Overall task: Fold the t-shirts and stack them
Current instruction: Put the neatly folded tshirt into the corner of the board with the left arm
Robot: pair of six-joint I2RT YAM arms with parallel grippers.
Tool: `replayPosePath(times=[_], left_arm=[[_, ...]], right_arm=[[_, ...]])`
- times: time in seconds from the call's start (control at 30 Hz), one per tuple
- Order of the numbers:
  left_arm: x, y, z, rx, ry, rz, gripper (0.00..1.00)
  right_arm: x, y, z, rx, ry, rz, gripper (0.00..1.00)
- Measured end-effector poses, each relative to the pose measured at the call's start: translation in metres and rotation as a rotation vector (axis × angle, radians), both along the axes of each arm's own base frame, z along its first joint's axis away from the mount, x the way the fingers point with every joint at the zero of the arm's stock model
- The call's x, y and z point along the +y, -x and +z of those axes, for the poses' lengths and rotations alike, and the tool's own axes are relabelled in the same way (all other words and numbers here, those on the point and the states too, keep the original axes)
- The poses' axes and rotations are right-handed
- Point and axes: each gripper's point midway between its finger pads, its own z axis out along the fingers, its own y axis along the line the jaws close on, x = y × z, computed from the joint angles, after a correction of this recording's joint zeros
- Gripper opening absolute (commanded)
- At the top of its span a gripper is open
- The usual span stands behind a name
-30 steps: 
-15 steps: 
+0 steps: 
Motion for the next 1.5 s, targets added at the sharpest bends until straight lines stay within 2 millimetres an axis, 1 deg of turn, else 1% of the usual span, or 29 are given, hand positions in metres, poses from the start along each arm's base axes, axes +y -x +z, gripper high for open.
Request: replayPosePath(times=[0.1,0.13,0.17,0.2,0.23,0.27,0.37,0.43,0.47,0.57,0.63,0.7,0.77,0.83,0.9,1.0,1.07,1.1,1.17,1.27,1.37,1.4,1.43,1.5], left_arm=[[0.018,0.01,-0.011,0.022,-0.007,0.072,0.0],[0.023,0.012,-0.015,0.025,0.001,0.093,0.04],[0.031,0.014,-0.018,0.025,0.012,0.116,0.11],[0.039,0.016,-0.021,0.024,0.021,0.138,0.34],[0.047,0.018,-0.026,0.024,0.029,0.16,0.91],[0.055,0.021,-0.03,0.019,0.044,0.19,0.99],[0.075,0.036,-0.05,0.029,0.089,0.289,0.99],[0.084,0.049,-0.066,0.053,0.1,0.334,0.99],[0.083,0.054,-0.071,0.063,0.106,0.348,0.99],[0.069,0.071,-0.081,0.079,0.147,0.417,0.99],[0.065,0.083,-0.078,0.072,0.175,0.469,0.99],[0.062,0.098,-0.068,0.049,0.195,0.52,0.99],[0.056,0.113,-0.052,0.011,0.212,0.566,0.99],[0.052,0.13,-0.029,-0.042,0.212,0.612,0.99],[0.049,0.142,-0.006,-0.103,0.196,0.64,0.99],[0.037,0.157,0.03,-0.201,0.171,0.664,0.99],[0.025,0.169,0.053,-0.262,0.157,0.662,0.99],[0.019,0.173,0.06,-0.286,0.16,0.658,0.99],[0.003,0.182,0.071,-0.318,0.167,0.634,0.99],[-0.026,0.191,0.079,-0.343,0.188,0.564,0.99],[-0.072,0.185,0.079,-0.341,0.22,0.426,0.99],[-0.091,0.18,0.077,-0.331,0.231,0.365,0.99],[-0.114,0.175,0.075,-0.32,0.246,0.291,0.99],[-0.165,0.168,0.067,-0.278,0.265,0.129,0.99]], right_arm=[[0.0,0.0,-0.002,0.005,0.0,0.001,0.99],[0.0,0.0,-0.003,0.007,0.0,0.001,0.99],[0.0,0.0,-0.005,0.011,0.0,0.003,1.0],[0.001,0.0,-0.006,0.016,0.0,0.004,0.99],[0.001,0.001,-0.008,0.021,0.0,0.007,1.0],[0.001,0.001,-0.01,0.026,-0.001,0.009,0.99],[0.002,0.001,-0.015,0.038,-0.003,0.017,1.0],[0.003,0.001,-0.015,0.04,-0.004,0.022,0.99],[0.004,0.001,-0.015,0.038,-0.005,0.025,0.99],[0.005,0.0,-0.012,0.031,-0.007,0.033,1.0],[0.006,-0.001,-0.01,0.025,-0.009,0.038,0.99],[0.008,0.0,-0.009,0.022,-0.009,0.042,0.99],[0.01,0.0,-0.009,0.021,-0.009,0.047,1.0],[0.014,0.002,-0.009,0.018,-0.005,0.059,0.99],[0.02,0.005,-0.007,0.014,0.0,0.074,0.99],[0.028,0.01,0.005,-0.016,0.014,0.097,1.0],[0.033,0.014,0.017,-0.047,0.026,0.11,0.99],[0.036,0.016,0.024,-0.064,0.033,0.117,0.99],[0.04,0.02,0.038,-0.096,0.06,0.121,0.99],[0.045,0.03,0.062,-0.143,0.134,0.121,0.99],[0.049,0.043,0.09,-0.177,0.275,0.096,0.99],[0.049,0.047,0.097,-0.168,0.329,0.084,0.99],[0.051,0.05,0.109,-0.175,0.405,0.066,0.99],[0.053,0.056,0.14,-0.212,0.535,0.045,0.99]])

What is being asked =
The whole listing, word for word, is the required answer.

Solution to this task =
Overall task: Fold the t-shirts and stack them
Current instruction: Put the neatly folded tshirt into the corner of the board with the left arm
Robot: pair of six-joint I2RT YAM arms with parallel grippers.
Tool: `replayPosePath(times=[_], left_arm=[[_, ...]], right_arm=[[_, ...]])`
- times: time in seconds from the call's start (control at 30 Hz), one per tuple
- Order of the numbers:
  left_arm: x, y, z, rx, ry, rz, gripper (0.00..1.00)
  right_arm: x, y, z, rx, ry, rz, gripper (0.00..1.00)
- Measured end-effector poses, each relative to the pose measured at the call's start: translation in metres and rotation as a rotation vector (axis × angle, radians), both along the axes of each arm's own base frame, z along its first joint's axis away from the mount, x the way the fingers point with every joint at the zero of the arm's stock model
- The call's x, y and z point along the +y, -x and +z of those axes, for the poses' lengths and rotations alike, and the tool's own axes are relabelled in the same way (all other words and numbers here, those on the point and the states too, keep the original axes)
- The poses' axes and rotations are right-handed
- Point and axes: each gripper's point midway between its finger pads, its own z axis out along the fingers, its own y axis along the line the jaws close on, x = y × z, computed from the joint angles, after a correction of this recording's joint zeros
- Gripper opening absolute (commanded)
- At the top of its span a gripper is open
- The usual span stands behind a name
-30 steps: 
-15 steps: 
+0 steps: 
Motion for the next 1.5 s, targets added at the sharpest bends until straight lines stay within 2 millimetres an axis, 1 deg of turn, else 1% of the usual span, or 29 are given, hand positions in metres, poses from the start along each arm's base axes, axes +y -x +z, gripper high for open.
Request: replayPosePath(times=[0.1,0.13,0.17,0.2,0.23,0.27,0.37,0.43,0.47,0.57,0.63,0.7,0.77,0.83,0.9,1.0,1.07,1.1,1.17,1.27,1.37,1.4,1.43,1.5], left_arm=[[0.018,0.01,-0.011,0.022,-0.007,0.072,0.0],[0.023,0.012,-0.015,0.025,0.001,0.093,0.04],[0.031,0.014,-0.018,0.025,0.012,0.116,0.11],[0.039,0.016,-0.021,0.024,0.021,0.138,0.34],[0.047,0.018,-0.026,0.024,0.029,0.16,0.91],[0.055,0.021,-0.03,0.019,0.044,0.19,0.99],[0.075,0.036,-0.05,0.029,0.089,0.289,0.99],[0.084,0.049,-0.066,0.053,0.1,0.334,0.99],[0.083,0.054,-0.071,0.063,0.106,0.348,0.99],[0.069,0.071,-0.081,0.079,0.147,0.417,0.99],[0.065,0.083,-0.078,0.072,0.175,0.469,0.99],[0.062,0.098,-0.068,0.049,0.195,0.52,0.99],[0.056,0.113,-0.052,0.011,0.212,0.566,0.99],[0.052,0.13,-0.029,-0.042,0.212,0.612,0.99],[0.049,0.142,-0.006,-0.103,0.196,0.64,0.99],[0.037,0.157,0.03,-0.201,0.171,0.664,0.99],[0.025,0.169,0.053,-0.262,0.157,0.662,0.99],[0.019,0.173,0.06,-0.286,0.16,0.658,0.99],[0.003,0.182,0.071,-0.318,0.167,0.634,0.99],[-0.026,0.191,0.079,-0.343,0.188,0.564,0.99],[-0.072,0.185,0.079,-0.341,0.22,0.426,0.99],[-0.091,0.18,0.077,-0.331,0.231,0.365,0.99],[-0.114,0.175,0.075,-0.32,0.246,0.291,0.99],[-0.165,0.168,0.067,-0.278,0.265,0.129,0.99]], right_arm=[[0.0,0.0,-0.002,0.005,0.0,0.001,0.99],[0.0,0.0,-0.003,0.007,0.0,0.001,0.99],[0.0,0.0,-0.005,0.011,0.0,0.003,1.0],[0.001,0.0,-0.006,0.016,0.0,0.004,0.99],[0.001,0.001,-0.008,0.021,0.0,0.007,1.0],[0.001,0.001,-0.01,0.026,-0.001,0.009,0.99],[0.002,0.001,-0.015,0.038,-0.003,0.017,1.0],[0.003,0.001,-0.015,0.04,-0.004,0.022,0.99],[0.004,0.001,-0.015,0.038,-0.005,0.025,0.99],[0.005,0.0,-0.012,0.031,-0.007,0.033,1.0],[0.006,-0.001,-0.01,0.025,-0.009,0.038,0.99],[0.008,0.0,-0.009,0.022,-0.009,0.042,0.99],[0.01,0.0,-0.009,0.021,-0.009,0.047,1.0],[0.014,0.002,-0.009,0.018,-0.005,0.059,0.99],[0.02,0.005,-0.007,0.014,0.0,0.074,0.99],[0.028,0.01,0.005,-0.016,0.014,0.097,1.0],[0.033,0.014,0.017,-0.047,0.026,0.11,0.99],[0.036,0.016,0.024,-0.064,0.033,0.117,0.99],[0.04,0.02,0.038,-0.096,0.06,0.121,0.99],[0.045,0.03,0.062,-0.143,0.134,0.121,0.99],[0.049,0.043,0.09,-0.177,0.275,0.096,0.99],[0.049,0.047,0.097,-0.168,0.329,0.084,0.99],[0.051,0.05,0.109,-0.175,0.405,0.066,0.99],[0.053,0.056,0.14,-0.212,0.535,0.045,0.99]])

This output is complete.